Are textures supported by the objloader + viewer? It looks like they
are with the viewer, but I can't seem to see any displayed.
On Wed, Apr 9, 2008 at 7:31 AM, Matthias Baas <matthias.baas@...> wrote:
> René Dudfield wrote:
> > is there a way to use the obj loader,
> > and viewer in another pyopengl application?
> Well, the viewer is a simple visualization application that isn't meant to
> be embedded as a whole inside another application.
> But you might have noticed that it is a fairly tiny application and the
> bulk of the work is inside the Python package which is reusable.
> Now you could use the package at various levels, depending on what you want
> to do. Let's begin at the lowest level:
> - The module "cgkit.objmtl" allows you to parse an OBJ (and MTL) file and
> process the data that is in those files (see
> http://cgkit.sourceforge.net/doc2/module-cgkit.objmtl.html) . You can derive
> from the OBJReader class and implement the handler methods that process the
> data (vertices, faces, etc.). In this case, it is your responsibility to
> create an appropriate data structure that stores the model and that can
> display it.
> - If you want cgkit to handle the object loading, you could simply use the
> load() function inside the cgkit.cmds module (or import it via cgkit.all),
> see http://cgkit.sourceforge.net/doc2/commands.html. In this case, you just
> pass the file name of the OBJ file (or any other format that is supported by
> cgkit) as argument and the object will be loaded into memory. cgkit
> maintains its own scene which will then carry the loaded model (the scene is
> nothing fancy. Think of it as a DOM-like structure that you can use to get
> to the 3D data). The easiest way to get an idea of what has been loaded into
> a scene is by using the listWorld() command:
> >>> from cgkit.all import *
> >>> load("cube.obj")
> >>> listWorld()
> +---pCube1 (Polyhedron/PolyhedronGeom)
> In this case, an object called "pCube1" which is a Polyhedron has been
> loaded.
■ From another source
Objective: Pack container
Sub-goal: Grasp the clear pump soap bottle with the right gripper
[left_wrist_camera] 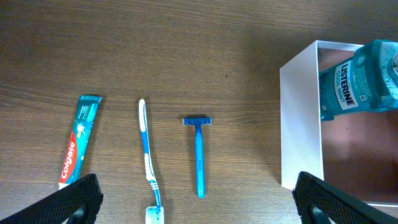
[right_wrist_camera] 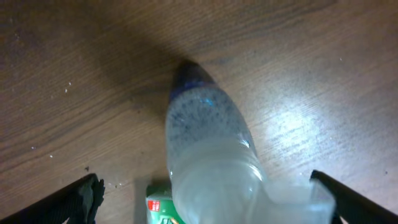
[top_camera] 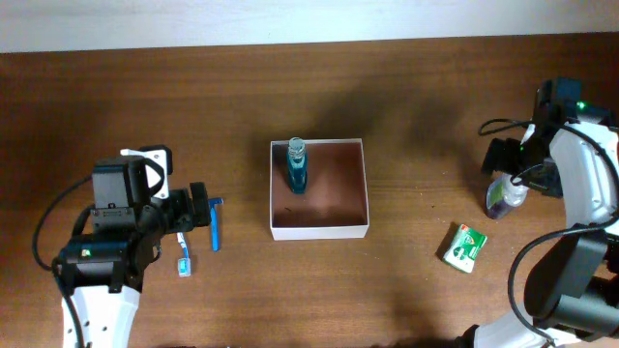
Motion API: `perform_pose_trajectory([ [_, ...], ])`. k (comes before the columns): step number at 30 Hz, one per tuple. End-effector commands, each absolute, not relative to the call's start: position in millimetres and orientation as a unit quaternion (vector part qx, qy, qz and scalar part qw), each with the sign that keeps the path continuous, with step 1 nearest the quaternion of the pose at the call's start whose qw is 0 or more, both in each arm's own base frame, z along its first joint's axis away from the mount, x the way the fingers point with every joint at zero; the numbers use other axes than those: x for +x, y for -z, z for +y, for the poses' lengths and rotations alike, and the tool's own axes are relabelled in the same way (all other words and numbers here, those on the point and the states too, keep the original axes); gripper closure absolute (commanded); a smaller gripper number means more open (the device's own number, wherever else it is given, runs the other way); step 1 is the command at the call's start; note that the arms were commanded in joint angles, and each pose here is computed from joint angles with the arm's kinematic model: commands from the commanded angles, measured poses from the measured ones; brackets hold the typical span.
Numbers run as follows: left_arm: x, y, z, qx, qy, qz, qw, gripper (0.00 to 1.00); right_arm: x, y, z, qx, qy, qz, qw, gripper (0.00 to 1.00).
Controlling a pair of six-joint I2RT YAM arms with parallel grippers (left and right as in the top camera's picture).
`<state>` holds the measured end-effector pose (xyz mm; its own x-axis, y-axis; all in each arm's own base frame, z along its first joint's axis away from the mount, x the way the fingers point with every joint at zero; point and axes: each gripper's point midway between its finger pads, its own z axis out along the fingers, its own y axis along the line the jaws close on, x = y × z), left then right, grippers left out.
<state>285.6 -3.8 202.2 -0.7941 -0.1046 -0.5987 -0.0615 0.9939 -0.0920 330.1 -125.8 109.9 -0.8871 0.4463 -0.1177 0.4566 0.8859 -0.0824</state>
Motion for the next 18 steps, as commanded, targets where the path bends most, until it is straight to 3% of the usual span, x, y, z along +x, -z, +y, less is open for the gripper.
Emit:
perform_pose_trajectory([
  [1, 289, -211, -3, -0.034, 0.026, 0.944, 0.327, 0.01, 331, -105, -126, 0.220, 0.046, 0.973, 0.046, 0.01],
  [18, 287, -209, -3, -0.034, 0.026, 0.945, 0.323, 0.01, 325, -103, -138, 0.243, 0.003, 0.969, 0.048, 0.02],
])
Have a look at this page to get an idea about how to access the
> scene: http://cgkit.sourceforge.net/doc2/node102.html
> Each piece of geometry is represented by a "WorldObject" (which represents
> the world space transformation) and a "GeomObject" (which represents the
> actual geometry). Every GeomObject has a method drawGL() which just draws
> the corresponding geometry in its local object space using OpenGL commands
> (http://cgkit.sourceforge.net/doc2/node154.html). So in your own application
> you could use this to draw the model. Every other OpenGL-related aspect
> (opening a window, setting up viewport, camera, lights, applying materials
> and transformations, etc.) would then still be up to you.
> - There is a class GLRenderInstance which is used inside the viewer tool. I
> just noticed that this class isn't documented, sorry. Basically, what it
> does is it just draws the entire scene using the above drawGL() methods and
> does everything that you would have to do yourself in the above case (except
> from opening an OpenGL context). The class is fairly simple and it doesn't
> do any fancy optimizations or tricks. Have a look at the draw() method
> inside viewer.py to see how it is initialized and used.
> I hope one of those approaches suits your application.